## [TASK BRIEF]
All lines from the opening of the material up to and including the line with "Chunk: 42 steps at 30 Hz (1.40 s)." should be transcribed exactly, pictures excepted.

********************

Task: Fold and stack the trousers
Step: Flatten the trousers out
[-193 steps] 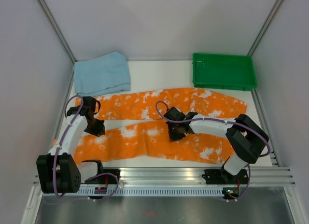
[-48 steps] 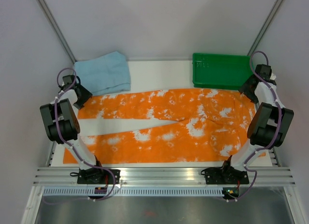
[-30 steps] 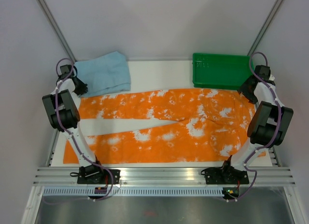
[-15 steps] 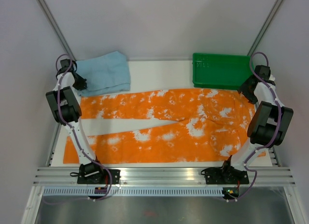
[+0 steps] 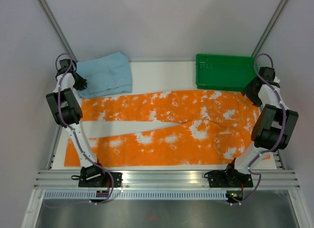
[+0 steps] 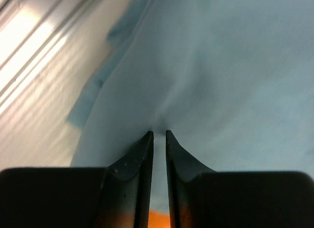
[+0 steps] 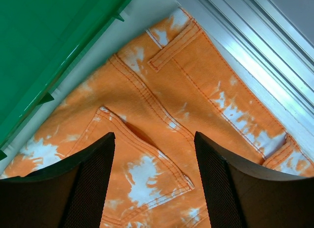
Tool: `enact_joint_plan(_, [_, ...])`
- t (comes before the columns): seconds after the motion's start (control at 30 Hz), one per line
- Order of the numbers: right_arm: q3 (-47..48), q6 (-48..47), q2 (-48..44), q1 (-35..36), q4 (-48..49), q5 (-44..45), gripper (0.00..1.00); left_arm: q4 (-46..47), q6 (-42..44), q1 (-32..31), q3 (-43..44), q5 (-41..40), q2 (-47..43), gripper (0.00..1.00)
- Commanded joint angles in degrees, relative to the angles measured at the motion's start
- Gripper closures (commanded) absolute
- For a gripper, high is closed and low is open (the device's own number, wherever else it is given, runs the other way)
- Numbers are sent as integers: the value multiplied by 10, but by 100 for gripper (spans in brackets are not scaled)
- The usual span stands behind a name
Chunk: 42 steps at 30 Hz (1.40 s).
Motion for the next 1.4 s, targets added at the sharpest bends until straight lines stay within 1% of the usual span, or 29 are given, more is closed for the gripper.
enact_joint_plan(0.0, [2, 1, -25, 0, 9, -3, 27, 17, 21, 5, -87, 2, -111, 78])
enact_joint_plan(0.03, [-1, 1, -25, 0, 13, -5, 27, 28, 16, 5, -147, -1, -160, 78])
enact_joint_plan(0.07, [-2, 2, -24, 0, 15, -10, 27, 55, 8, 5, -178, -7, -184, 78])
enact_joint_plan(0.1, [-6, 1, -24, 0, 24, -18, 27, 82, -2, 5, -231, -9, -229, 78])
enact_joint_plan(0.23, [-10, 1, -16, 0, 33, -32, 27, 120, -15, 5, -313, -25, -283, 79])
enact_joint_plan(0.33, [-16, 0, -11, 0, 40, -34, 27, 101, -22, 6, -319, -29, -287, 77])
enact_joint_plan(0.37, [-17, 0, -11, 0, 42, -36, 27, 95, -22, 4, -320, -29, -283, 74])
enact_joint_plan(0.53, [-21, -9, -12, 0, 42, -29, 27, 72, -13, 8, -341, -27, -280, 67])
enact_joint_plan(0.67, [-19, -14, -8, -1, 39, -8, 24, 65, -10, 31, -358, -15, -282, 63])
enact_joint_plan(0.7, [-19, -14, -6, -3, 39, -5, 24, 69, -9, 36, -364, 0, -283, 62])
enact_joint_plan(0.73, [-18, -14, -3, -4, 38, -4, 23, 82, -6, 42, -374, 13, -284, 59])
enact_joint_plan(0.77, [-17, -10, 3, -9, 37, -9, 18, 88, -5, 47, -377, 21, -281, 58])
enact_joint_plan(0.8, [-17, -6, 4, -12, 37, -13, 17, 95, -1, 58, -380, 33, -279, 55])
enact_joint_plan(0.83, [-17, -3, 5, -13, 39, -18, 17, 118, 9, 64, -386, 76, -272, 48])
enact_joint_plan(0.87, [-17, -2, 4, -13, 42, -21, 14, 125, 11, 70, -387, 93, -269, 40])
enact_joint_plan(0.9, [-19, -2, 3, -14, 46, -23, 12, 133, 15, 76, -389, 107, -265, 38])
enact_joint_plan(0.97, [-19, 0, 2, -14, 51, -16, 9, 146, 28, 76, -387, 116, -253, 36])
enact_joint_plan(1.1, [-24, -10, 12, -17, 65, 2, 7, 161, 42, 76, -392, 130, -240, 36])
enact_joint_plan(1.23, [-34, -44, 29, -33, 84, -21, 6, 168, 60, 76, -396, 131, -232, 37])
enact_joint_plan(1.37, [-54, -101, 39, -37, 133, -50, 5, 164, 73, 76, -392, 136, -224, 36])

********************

## [TASK SOLUTION]
Task: Fold and stack the trousers
Step: Flatten the trousers out
[-193 steps] 
[-48 steps] 
[-30 steps] 
[-15 steps] 
[+0 steps] 
[+0 steps] 
[+0 steps] 
Tool: `enact_joint_plan(_, [_, ...])`
- t (comes before the columns): seconds after the motion's start (control at 30 Hz), one per line
- Order of the numbers: right_arm: q3 (-47..48), q6 (-48..47), q2 (-48..44), q1 (-35..36), q4 (-48..49), q5 (-44..45), gripper (0.00..1.00); left_arm: q4 (-46..47), q6 (-42..44), q1 (-32..31), q3 (-43..44), q5 (-41..40), q2 (-47..43), gripper (0.00..1.00)
- Commanded joint angles in degrees, relative to the angles measured at the motion's start
- Gripper closures (commanded) absolute
- For a gripper, high is closed and low is open (the device's own number, wherever else it is given, runs the other way)
- Numbers are sent as integers: the value multiplied by 10, but by 100 for gripper (spans in brackets are not scaled)
- The usual span stands behind a name
Chunk: 42 steps at 30 Hz (1.40 s).

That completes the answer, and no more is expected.